WORK REQUIRED = Each line of the listing, apart from the pictures, is to be printed exactly.

THE DATA =
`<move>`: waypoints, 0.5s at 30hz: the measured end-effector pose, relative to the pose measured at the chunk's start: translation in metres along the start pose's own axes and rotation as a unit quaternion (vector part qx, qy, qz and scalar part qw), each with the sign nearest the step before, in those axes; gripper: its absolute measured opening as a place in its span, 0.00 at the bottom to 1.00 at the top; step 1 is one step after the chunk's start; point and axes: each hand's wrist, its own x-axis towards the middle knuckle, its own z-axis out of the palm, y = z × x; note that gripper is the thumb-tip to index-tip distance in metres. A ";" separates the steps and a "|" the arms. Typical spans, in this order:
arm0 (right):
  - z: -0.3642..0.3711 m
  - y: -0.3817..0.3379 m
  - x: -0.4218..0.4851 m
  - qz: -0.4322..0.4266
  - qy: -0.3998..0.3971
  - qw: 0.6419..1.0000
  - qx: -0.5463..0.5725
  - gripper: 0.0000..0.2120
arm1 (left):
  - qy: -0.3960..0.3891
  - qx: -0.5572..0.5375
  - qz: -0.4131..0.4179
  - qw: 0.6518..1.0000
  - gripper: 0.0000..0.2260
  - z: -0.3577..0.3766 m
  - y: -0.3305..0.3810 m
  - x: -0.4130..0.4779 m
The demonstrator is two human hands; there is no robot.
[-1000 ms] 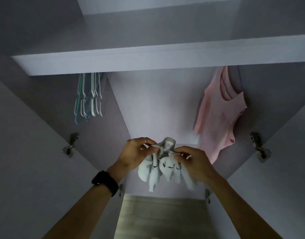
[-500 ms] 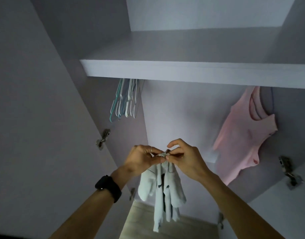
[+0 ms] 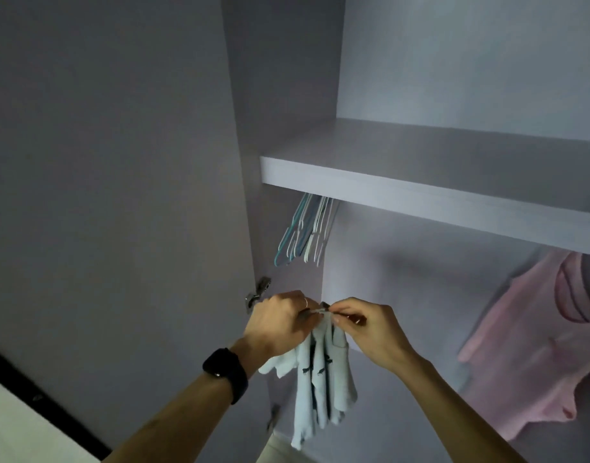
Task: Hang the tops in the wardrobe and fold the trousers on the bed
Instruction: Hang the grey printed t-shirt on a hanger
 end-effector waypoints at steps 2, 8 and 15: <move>0.002 0.000 0.014 -0.003 0.016 1.000 -0.013 0.07 | 0.059 0.062 -0.001 0.996 0.14 -0.009 -0.010 0.001; -0.008 0.003 0.076 0.037 0.039 0.998 -0.033 0.05 | 0.217 0.262 0.022 0.940 0.11 -0.055 -0.050 0.026; -0.005 0.013 0.155 0.135 0.040 0.989 -0.048 0.18 | 0.211 0.426 0.014 0.880 0.14 -0.106 -0.082 0.042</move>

TASK SOLUTION =
`<move>`: waypoints, 0.5s at 30hz: the measured end-effector pose, relative to the pose measured at the chunk's start: translation in metres along the start pose's own axes and rotation as a unit quaternion (vector part qx, qy, qz and scalar part qw), each with the sign nearest the step before, in those axes; gripper: its absolute measured opening as a place in its span, 0.00 at the bottom to 1.00 at the top; step 1 is one step after the chunk's start; point and axes: each hand's wrist, its own x-axis towards the middle knuckle, its own z-axis out of the palm, y = z × x; note that gripper is the thumb-tip to index-tip distance in metres. A ";" separates the steps and a "|" the arms. Typical spans, in this order:
arm0 (right):
  - z: -0.3642..0.3711 m
  - y: -0.3817..0.3379 m
  - x: -0.4218..0.4851 m
  - qz: -0.4322..0.4266
  - qy: -0.3998..0.3971
  - qw: 0.6419..1.0000
  - qx: -0.5463..0.5725
  - gripper: 0.0000..0.2120
arm1 (left):
  - qy: -0.3960..0.3891
  - qx: -0.5572..0.5375
  - qz: -0.4131..0.4179
  - qw: 0.6518..1.0000
  - gripper: 0.0000..0.2260
  - z: -0.3577..0.3766 m
  - y: -0.3305..0.3810 m
  - x: -0.4130..0.4779 m
The demonstrator is two human hands; there is no robot.
[-1000 ms] 
[-500 ms] 
[+0 ms] 
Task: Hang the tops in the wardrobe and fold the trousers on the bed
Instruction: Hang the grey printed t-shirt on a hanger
 end-effector waypoints at steps 2, 8 and 15: <move>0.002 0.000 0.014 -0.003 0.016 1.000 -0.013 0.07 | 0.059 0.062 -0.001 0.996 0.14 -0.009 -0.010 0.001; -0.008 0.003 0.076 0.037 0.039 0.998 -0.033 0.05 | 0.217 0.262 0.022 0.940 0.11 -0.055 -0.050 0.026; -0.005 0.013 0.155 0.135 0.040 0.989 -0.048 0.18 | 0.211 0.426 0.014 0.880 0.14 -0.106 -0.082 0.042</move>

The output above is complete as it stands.